Another Dinowalrus show. I know the name, now. And now it’s going to be one of those all-night nights. One of the ones where you can finally take advantage of the silence and the relative calm that comes afterwards, your ears ringing lightly under the street lamps. Another Brooklyn gig – they all seem to have warehouses and balconies in common. I stay out there waiting for it to kick off, watching the stars, the person walking by the brick dark square buildings, carrying a flashlight and two full carrier bags, on their way to nowhere, lit by the burning fluorescence of another treatment plant. This is where you come to dream, or be alone. And when the music finally started, I stand there, leaning on the pillar that holds the roof up, an anchor, waiting for inevitable disappointment. And when it doesn’t come, when the first piercing guitar notes fall on top on the drums like the space had already been carved out for them, the feeling of delight and relief is immense. Here, things fit into place.
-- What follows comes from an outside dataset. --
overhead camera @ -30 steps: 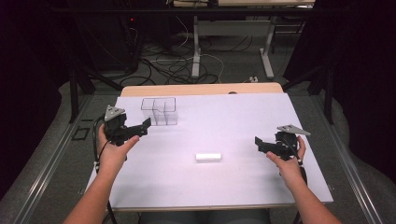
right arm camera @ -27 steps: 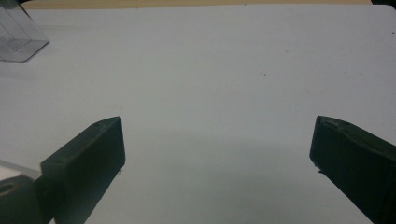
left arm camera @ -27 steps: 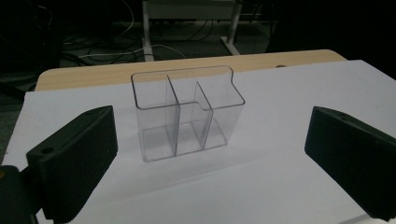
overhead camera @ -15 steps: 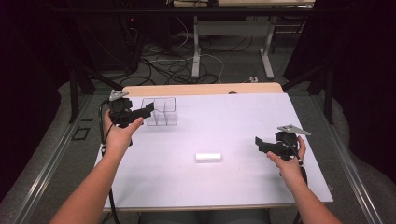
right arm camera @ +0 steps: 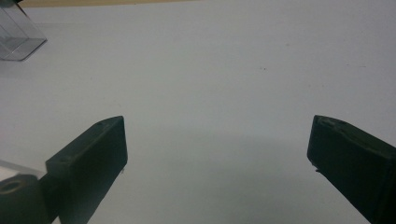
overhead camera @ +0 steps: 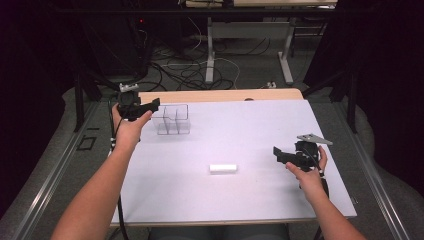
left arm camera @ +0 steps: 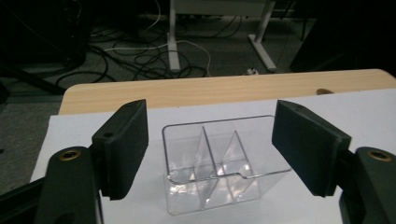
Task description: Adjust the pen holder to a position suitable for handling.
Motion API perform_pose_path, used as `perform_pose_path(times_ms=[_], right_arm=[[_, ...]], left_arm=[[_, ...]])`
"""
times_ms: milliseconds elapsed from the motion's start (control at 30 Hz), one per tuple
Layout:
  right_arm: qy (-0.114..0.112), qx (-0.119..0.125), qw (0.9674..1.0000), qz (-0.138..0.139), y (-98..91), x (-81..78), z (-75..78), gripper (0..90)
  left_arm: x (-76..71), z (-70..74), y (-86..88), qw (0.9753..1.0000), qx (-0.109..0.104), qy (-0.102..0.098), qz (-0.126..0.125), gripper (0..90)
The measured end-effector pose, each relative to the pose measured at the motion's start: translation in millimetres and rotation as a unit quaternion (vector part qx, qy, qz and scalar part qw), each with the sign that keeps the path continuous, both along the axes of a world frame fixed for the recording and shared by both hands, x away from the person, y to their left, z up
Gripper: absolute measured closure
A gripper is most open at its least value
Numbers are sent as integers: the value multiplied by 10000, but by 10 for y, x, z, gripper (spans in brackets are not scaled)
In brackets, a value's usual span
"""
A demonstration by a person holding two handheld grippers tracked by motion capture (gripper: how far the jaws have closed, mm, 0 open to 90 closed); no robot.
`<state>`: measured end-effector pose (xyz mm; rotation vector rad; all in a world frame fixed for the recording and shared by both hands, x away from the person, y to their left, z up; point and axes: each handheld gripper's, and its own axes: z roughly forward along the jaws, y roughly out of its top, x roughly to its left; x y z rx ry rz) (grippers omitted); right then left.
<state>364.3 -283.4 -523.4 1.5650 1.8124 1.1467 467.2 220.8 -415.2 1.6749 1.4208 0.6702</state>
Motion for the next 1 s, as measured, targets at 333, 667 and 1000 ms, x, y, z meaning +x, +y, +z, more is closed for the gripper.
perform_pose_path(times_ms=[333, 667, 1000], right_arm=[[29, 3, 10000, 19, -1, 10, -12, 51], [61, 5, 10000, 46, 4, 15, -24, 56], [62, -2, 9999, 83, 9, 19, -28, 59]], left_arm=[[213, -182, -10, 9993, 278, 241, 66, 325], [330, -335, -15, 9958, 438, 772, 216, 474], [401, -431, 26, 9926, 386, 1094, 359, 561]])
Maybe it’s the weird tortured sound of the guitar, the dreaminess held taut over something steady then the dirty feel of the chords coming in and stretching out over the lights, the skyscrapers to the west, the sea to the east, the darkness filling up on every side, and there it is – insistent, piercing, beating like your heart when you ask yourself why – and have another go. That echoing emptiness.
Going home, there’s the guitar again in your ears, waiting for the moment when the steady repetition of the verse finishes and then cuts though…claiming, perfect. Again. That precision unnoticed. And everything else recedes – the regrets, the remembering, and it is replaced by the steady brilliance of the verse, peeking through the desolation of railroad tracks at night. Watching the lights of the subway train you just missed disappearing into the tunnel. The cold blue lights of the bridges over the river, cold with the passage of time and gray-green water. And the notes tear it up and tear through you, standing on the platform, waiting for the train. Watching the woman passed out in the last seat, the man with his dreads tucked up under his hat, patting his daughter’s back as the train burns its way through the tunnel, long after midnight, onwards never waiting carrying along the memories you brought with you, her light blue nails gripping the pole under her father’s watchful eye. Everything. Nothing. Be there first.
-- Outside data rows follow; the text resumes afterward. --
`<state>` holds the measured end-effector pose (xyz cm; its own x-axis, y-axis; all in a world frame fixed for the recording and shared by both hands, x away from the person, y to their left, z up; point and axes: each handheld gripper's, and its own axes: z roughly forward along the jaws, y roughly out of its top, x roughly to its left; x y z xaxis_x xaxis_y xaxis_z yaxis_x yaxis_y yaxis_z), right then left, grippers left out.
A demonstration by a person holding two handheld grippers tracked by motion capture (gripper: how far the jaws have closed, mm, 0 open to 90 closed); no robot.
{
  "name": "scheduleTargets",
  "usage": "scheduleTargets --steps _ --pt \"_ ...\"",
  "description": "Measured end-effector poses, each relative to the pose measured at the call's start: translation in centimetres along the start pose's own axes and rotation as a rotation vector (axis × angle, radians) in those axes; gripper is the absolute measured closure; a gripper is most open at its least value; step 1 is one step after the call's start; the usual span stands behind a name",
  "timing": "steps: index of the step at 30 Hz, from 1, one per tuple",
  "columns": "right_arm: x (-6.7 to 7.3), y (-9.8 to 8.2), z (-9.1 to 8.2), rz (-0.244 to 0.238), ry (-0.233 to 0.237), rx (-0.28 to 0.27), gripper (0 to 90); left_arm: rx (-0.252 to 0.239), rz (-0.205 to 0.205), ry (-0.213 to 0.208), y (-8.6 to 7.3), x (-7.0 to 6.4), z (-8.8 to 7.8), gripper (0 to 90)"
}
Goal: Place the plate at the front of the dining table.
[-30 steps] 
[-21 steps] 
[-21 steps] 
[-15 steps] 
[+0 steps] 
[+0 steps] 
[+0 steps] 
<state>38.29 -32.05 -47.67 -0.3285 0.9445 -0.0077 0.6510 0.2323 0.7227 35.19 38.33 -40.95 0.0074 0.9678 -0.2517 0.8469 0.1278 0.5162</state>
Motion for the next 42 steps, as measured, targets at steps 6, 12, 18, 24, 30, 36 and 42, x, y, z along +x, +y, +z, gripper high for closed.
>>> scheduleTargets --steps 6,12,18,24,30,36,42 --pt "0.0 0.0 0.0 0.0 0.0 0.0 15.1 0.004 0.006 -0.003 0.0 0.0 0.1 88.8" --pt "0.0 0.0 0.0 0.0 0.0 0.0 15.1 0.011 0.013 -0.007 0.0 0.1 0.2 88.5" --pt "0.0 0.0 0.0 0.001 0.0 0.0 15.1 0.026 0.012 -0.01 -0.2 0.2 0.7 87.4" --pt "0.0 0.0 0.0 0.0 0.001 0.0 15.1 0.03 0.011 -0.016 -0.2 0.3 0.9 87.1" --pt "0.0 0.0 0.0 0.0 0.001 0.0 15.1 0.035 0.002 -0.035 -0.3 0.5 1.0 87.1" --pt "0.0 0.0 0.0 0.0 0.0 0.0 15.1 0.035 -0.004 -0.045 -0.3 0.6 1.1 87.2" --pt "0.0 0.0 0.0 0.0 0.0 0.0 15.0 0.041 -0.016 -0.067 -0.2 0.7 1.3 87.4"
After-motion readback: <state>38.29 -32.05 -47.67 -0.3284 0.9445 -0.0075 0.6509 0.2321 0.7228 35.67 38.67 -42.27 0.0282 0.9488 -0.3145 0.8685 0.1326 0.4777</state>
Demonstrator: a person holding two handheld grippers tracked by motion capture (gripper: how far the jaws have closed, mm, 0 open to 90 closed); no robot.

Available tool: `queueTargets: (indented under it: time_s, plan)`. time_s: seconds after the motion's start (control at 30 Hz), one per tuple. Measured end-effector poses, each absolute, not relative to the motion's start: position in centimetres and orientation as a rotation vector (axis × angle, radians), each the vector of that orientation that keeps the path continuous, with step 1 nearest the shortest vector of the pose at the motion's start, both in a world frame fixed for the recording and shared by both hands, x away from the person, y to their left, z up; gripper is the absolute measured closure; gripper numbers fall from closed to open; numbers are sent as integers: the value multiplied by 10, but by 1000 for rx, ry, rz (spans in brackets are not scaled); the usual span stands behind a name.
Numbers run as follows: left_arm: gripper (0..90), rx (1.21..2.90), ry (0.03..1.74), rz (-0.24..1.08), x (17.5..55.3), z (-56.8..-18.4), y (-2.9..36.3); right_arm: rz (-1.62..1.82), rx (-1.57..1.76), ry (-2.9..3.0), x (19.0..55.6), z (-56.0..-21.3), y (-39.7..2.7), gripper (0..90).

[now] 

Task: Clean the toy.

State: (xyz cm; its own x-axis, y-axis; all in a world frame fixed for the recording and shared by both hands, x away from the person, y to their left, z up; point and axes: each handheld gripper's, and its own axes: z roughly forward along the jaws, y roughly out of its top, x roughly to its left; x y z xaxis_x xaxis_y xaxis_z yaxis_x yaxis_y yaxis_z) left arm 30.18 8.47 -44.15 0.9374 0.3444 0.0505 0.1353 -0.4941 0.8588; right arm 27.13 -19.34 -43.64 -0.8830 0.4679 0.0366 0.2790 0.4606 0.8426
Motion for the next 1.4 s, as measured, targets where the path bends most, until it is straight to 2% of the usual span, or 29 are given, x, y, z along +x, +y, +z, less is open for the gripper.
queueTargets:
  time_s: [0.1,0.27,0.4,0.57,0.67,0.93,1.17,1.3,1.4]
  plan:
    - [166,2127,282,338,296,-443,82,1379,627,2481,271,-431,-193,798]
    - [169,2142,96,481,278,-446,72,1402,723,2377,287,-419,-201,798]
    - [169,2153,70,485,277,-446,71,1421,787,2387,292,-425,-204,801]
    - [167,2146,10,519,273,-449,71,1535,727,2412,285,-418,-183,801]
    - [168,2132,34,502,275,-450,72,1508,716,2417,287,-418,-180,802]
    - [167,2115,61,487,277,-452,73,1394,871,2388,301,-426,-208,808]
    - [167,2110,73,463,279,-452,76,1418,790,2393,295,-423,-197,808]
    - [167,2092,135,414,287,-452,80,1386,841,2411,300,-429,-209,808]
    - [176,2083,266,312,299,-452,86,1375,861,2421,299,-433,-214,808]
The idea that anyone makes music with any poetry at all in this spreadsheet time, all risk managed, is a miracle. Go buy their album, support them, make it possible for the intangible to survive. They have a third album that needs to come out. It’s incredible. And go and find the beauty that speaks to you – I guarantee it isn’t advertised on TV. Music is a plant. Fucking water it. And every moment of your life when you feel you have nothing, you’ll see what you kept going, and helped grow.
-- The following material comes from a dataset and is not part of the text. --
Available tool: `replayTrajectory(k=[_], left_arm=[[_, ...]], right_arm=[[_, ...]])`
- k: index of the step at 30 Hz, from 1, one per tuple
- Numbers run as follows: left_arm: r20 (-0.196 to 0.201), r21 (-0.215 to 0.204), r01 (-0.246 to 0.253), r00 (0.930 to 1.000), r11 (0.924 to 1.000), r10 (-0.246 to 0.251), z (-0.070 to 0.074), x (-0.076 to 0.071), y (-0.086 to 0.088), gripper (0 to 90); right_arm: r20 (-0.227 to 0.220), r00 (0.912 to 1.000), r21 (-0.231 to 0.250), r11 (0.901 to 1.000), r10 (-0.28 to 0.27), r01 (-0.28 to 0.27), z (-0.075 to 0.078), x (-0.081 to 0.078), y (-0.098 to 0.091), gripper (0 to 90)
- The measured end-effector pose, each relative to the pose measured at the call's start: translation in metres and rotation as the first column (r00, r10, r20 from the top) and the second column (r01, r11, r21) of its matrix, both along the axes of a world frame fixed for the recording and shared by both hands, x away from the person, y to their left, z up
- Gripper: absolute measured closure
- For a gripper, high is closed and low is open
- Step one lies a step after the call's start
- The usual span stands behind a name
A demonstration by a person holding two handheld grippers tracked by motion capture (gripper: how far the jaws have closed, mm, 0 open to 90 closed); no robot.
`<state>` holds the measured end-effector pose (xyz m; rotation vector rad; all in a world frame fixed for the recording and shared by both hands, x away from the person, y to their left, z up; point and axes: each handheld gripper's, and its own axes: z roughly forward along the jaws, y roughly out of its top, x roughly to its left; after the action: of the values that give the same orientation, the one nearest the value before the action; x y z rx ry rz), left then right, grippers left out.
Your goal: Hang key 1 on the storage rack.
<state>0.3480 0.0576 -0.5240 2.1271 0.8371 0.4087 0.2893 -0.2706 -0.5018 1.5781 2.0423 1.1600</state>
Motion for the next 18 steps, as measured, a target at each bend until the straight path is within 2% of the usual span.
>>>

dinowalrus.com – info and email dinowalrus@gmail.com for direct mailorder.
Amazon has them, and maybe your local record store. Other Music and Kim’s in NYC stock them.
Alice,don’t know the band, will look them up; but God woman, your writing is so evocative and magical. You really have a gift. YOU should write lyrics – wait, no don’t– we just desperately need you to keep writing amazing books!
Thanks for sharing.
Wow – thank you! What a beautiful wonderful comment. Going to hold that to my heart all day on this gray Monday. Book three getting there – and better for thoughts like that one.